Jane even takes on a god-like status of her own as she uses her ex’s hammer to stave off her cancer and catapult her into heroics that make Thor envious. The gentle humor between Hemsworth and Portman plays with charm, as does his jokey banter with former Ragnarok sidekick Korg. But then the film starts to gild such lilies with a dragged-out sequence with Peter Quill (Chris Pratt) and the Guardians of the Galaxy where the rat-a-tat cornball one-liners start to grate. It all feels wholly gratuitous, as if Marvel had to justify the paychecks of such star cameos, and should’ve been trimmed.

If Pratt feels like fat here, wait until you see what happens when Russell Crowe shows up as a chubby and self-important Zeus, holding court at a convention of the gods. The vainglorious deity is utterly full of himself, prancing about in mini-toga, boasting of orgies, and ignoring Thor’s pleas to take Gorr seriously. Then to punish the petulant Thor for piping up, Zeus strips him nude in front of all the other gods, opening the door for even more crass sex jokes. The camera lingers on shots of Hemsworth’s backside and goddesses swooning as they ogle his goods. Does such lowbrow humor belong in the MCU, especially in a film that will attract plenty of kids? Talk about low-hanging fruit.
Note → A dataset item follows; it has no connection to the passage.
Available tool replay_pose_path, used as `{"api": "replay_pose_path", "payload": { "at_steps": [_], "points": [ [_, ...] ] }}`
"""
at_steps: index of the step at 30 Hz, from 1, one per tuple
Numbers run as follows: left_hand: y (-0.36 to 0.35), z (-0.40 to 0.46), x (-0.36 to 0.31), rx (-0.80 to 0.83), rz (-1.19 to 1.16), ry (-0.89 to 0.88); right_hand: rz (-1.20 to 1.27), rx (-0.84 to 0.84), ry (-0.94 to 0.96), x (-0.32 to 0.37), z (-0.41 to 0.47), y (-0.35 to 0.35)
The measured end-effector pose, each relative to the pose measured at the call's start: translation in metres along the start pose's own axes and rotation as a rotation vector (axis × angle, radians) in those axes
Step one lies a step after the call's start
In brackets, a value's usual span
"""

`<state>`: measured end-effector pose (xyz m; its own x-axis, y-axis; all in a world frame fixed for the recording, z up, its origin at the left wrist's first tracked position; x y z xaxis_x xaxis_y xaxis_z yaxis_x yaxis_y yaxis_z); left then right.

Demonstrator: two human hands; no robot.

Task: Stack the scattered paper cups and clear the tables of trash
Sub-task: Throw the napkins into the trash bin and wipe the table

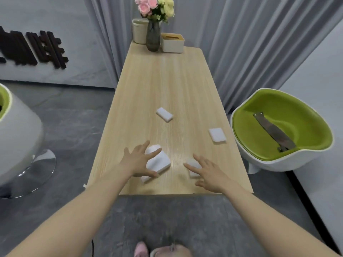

Gorr disappears from the story for big chunks at a time, and when he does finally reappear, he inexplicably kidnaps children from New Asgard, USA, threatening to kill them all. Isn’t his argument with gods, not kids? It also doesn’t help the story when Thor and his cronies inspire the brood to become vicious warriors, fighting back against Gorr with sticks, stones, and even stuffed animals as weapons. What happened to the sympathy for a mourning father angle in the story?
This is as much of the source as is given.